Presso il nosocomio di Santorso, per la prima volta in una struttura vicentina, è stata eseguita con successo l’asportazione di un tumore gastrico tramite Dissezione Sottomucosa Endoscopica (ESD), evitando al paziente il ricorso alla chirurgia tradizionale invasiva.
La procedura è stata applicata su un uomo di 40 anni affetto da una neoplasia allo stadio iniziale. Utilizzando uno strumento sottile come un ago che opera all’interno dell’endoscopio come un bisturi, i medici hanno asportato la lesione preservando l’integrità dell’organo. Questa metodica permette un recupero rapidissimo: il paziente può alimentarsi la sera stessa e tornare a casa il giorno successivo, garantendo al contempo la rimozione completa del tessuto malato.
Parallelamente, l’eccellenza tecnologica coinvolge anche l’area riabilitativa degli ospedali di Bassano del Grappa e Asiago, che hanno ricevuto in dotazione tre innovativi esoscheletri per il recupero di pazienti ortopedici e neurologici.

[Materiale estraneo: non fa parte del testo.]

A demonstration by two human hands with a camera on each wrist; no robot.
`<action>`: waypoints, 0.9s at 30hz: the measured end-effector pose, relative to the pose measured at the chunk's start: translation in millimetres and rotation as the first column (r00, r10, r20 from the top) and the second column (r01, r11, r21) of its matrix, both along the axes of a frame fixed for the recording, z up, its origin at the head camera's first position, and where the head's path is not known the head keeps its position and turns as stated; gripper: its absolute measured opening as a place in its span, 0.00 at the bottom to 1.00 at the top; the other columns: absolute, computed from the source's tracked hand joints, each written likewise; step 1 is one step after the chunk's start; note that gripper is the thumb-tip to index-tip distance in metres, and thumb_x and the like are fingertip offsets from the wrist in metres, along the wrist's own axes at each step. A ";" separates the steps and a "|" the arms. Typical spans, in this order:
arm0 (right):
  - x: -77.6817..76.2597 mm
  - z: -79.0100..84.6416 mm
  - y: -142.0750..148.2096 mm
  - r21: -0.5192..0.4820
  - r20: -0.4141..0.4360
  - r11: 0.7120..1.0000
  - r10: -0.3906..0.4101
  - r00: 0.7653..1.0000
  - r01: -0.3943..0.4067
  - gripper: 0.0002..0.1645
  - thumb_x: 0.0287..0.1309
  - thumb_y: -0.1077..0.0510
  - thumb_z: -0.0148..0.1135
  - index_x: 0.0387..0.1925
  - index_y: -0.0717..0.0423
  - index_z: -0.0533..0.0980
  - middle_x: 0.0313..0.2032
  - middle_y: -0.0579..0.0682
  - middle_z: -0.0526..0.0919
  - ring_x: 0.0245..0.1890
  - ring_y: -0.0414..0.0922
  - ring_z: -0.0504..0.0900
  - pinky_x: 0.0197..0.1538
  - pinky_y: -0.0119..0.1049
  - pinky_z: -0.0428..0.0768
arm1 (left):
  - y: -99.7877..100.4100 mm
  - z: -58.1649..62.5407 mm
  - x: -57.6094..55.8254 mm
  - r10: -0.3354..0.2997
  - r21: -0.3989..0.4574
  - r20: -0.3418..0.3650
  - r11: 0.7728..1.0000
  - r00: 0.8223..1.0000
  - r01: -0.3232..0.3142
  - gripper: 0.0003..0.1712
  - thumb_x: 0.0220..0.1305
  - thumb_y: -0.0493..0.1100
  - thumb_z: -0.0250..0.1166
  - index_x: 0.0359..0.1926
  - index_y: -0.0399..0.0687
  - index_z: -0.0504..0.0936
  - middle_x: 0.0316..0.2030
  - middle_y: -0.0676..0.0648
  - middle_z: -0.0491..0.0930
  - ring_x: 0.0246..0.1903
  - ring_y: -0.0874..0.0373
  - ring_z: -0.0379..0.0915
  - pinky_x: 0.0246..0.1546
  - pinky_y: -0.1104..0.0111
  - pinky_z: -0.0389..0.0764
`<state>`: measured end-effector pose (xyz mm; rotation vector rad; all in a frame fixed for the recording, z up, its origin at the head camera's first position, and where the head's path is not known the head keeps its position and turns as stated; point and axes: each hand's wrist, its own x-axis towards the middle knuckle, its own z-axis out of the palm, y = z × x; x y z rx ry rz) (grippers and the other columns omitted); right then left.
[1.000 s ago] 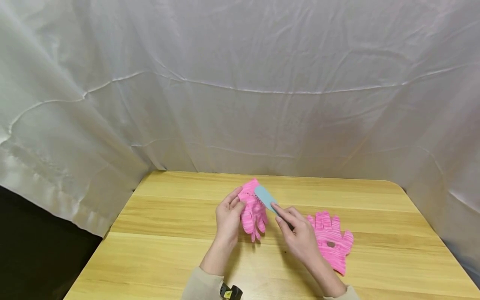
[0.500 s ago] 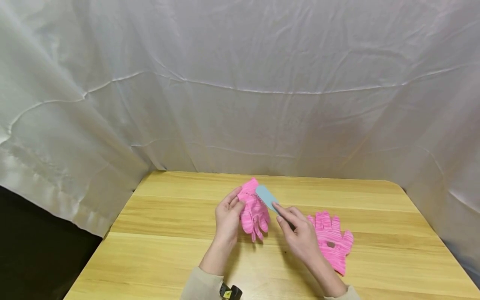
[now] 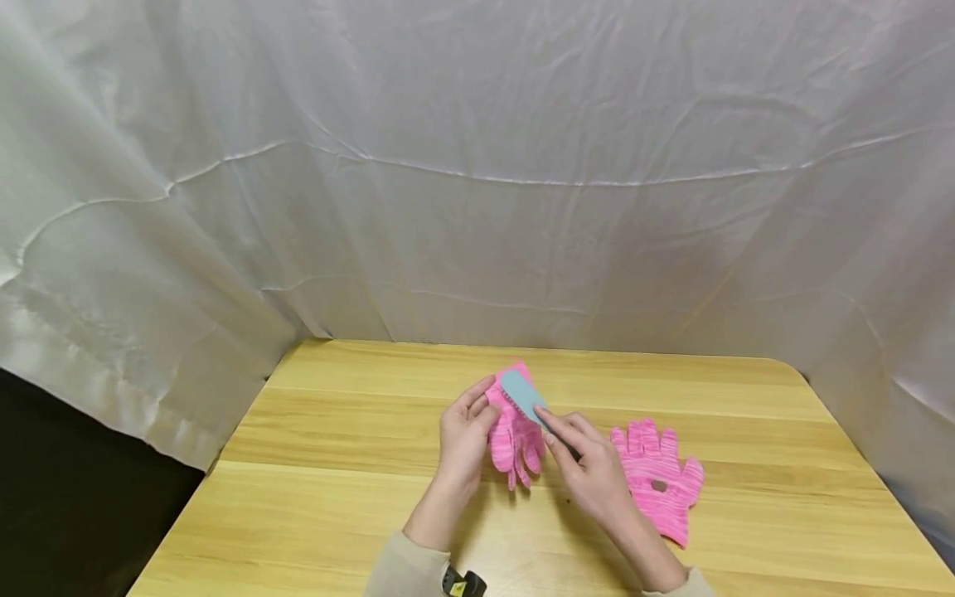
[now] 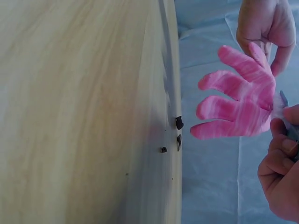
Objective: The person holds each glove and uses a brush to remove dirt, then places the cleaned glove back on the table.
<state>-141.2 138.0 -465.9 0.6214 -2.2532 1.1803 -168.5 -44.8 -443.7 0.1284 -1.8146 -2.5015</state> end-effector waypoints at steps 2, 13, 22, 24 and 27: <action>-0.5 -0.9 0.5 0.003 -0.003 1.000 -0.006 1.000 0.007 0.25 0.65 0.68 0.67 0.63 0.52 0.82 0.39 0.45 0.85 0.24 0.31 0.67 0.22 0.26 0.71 | -0.6 -0.1 -0.3 0.001 0.011 0.001 1.000 1.000 -0.001 0.28 0.68 0.28 0.59 0.68 0.35 0.75 0.64 0.31 0.77 0.64 0.43 0.76 0.62 0.65 0.81; -1.8 -1.2 1.3 -0.032 0.007 0.999 -0.009 1.000 0.010 0.25 0.65 0.68 0.66 0.62 0.51 0.82 0.38 0.49 0.86 0.22 0.31 0.67 0.19 0.26 0.71 | -5.0 4.4 -1.8 0.020 0.166 0.013 0.986 1.000 -0.022 0.28 0.68 0.26 0.57 0.69 0.32 0.73 0.66 0.29 0.74 0.64 0.43 0.75 0.60 0.67 0.82; -2.3 -1.8 1.7 -0.026 0.008 1.000 -0.013 1.000 0.013 0.24 0.66 0.67 0.66 0.63 0.51 0.82 0.39 0.49 0.86 0.22 0.31 0.67 0.21 0.26 0.71 | -7.9 6.0 -2.6 0.029 0.250 0.027 0.968 0.999 -0.035 0.30 0.67 0.24 0.54 0.70 0.29 0.70 0.70 0.29 0.68 0.70 0.43 0.68 0.63 0.70 0.79; -2.2 -1.8 1.8 -0.024 0.013 1.000 -0.017 1.000 0.018 0.24 0.67 0.66 0.66 0.63 0.51 0.82 0.39 0.47 0.85 0.22 0.31 0.67 0.21 0.26 0.71 | -8.4 6.3 -2.8 0.036 0.257 0.032 0.965 0.999 -0.043 0.30 0.68 0.24 0.54 0.70 0.29 0.70 0.71 0.29 0.68 0.71 0.42 0.66 0.63 0.70 0.79; -2.4 -1.8 2.1 -0.030 0.019 0.999 -0.015 1.000 0.015 0.24 0.67 0.67 0.65 0.63 0.51 0.82 0.38 0.49 0.85 0.22 0.31 0.67 0.21 0.26 0.70 | -8.8 6.5 -3.0 0.038 0.261 0.033 0.964 0.999 -0.046 0.30 0.68 0.24 0.54 0.71 0.30 0.69 0.72 0.29 0.67 0.72 0.42 0.65 0.63 0.70 0.78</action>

Si tratta di una sperimentazione della durata di tre mesi, la prima in una struttura sanitaria italiana, che utilizza dispositivi compatti e leggeri sviluppati da un’azienda sudcoreana leader nella robotica umana avanzata.

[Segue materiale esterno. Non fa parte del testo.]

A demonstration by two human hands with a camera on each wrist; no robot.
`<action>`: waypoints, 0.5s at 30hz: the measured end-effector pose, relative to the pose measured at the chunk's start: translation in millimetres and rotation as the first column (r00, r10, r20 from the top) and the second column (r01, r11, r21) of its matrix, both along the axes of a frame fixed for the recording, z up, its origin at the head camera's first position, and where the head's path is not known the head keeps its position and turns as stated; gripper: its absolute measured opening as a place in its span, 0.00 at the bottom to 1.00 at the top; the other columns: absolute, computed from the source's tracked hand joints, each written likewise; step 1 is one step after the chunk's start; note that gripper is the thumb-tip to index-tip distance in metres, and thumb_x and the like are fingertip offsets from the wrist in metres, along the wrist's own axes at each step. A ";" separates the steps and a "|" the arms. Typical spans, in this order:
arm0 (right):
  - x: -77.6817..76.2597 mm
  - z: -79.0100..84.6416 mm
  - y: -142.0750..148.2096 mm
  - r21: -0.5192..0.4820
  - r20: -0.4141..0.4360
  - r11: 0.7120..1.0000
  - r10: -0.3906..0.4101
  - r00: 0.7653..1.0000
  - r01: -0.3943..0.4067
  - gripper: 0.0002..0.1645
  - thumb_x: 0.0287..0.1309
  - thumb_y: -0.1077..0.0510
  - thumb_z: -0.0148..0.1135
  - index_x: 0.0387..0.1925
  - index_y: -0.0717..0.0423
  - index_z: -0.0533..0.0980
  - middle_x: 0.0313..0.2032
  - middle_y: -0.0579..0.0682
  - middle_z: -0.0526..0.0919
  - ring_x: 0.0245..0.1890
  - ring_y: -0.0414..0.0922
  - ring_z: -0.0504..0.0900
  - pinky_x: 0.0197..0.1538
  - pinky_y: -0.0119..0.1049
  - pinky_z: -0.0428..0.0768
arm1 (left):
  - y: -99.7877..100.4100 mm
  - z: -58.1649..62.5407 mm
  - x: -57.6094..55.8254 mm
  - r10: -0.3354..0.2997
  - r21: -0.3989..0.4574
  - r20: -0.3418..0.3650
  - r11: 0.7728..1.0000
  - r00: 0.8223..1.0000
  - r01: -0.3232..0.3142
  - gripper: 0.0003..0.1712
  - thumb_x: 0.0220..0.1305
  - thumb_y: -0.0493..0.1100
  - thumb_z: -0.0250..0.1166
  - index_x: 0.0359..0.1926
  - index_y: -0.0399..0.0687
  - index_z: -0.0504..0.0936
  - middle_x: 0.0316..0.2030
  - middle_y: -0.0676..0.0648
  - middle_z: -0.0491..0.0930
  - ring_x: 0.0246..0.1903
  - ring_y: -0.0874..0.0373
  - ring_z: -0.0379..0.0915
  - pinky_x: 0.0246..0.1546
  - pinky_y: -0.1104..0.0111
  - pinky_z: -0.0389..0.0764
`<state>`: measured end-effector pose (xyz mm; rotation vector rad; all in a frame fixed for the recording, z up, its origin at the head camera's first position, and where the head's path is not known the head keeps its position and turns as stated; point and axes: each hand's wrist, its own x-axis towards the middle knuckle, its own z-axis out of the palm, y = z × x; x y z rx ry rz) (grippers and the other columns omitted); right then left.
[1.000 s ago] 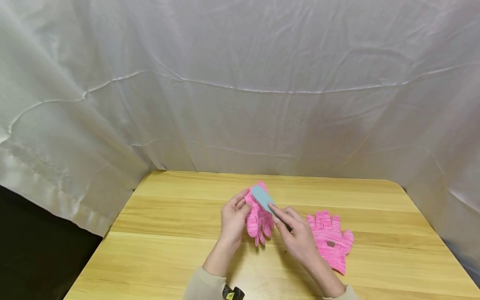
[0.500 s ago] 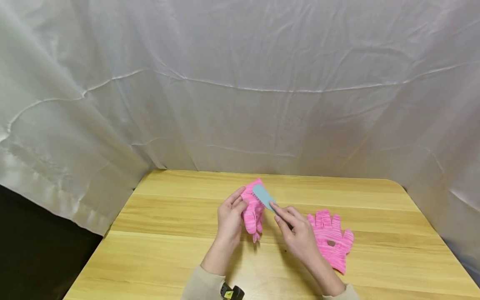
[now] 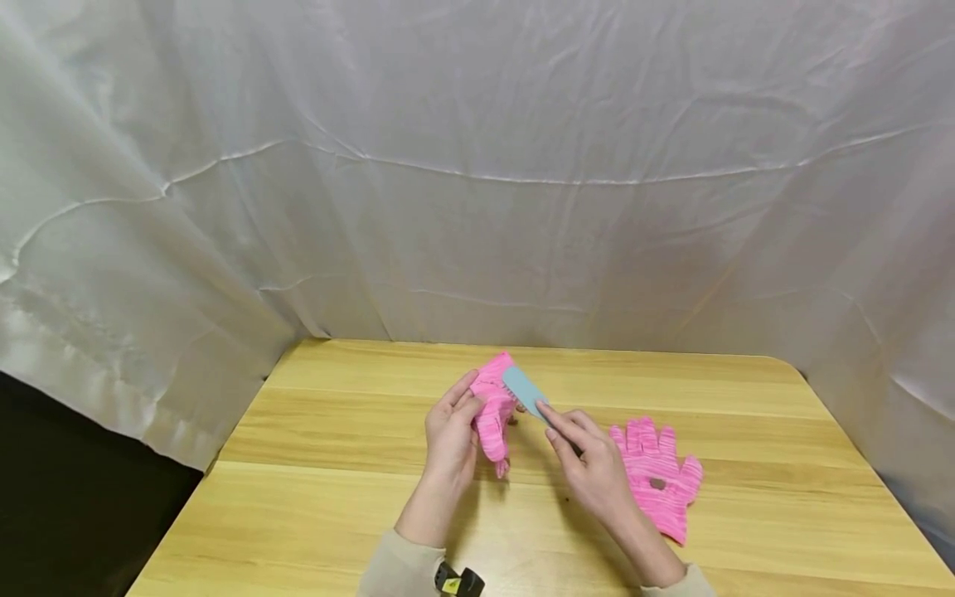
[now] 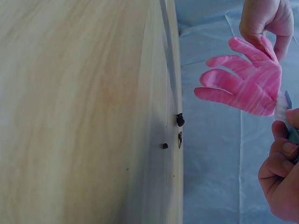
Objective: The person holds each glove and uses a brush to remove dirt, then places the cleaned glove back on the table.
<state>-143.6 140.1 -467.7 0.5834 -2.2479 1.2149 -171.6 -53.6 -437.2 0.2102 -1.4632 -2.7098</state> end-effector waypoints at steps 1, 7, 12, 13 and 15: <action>-0.1 0.0 0.1 0.000 0.001 1.000 0.000 1.000 0.000 0.24 0.67 0.67 0.64 0.63 0.51 0.81 0.38 0.49 0.85 0.22 0.31 0.66 0.21 0.26 0.70 | 0.0 0.0 0.0 -0.001 -0.001 -0.002 1.000 1.000 0.001 0.30 0.68 0.24 0.54 0.71 0.30 0.69 0.72 0.29 0.66 0.72 0.41 0.65 0.63 0.70 0.78; -0.8 -1.6 1.3 0.011 0.007 1.000 -0.006 1.000 0.005 0.24 0.67 0.66 0.65 0.63 0.52 0.81 0.38 0.48 0.85 0.22 0.30 0.66 0.20 0.26 0.70 | 0.4 -1.0 -0.6 0.029 0.015 0.001 0.999 1.000 -0.029 0.30 0.68 0.23 0.54 0.71 0.29 0.69 0.71 0.28 0.67 0.72 0.40 0.65 0.63 0.69 0.79; -2.2 -2.7 2.2 0.013 0.005 1.000 -0.010 1.000 0.010 0.23 0.68 0.65 0.64 0.63 0.51 0.81 0.37 0.46 0.84 0.22 0.31 0.66 0.21 0.26 0.70 | -0.6 0.6 -1.0 0.051 0.024 -0.009 0.998 0.999 -0.051 0.30 0.68 0.23 0.54 0.71 0.28 0.68 0.72 0.28 0.65 0.73 0.40 0.64 0.63 0.70 0.78; -2.4 -2.9 2.4 0.012 0.005 1.000 -0.011 1.000 0.011 0.23 0.69 0.65 0.64 0.63 0.51 0.81 0.37 0.46 0.84 0.22 0.31 0.66 0.21 0.26 0.70 | -1.2 0.9 -1.2 0.054 0.027 -0.011 0.998 0.998 -0.054 0.30 0.68 0.23 0.54 0.71 0.28 0.68 0.72 0.28 0.65 0.73 0.40 0.63 0.63 0.70 0.78; -2.5 -2.9 2.7 0.008 -0.003 1.000 -0.020 1.000 0.020 0.24 0.68 0.66 0.64 0.63 0.51 0.82 0.37 0.45 0.84 0.22 0.31 0.66 0.21 0.26 0.70 | -2.4 1.7 -2.0 0.068 0.031 -0.017 0.997 0.998 -0.067 0.30 0.68 0.22 0.53 0.71 0.27 0.67 0.72 0.28 0.65 0.73 0.40 0.63 0.64 0.70 0.78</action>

Questi strumenti accompagnano il movimento degli arti inferiori attraverso tre modalità: l’assistenza diretta alla camminata, la simulazione del cammino in acqua per il rinforzo muscolare e il supporto programmato per salire e scendere le scale.
Grazie a sensori di movimento che analizzano l’andatura in tempo reale, l’esoscheletro adegua la spinta in base alle necessità del paziente, facilitando il recupero funzionale anche in presenza di gravi deficit motori.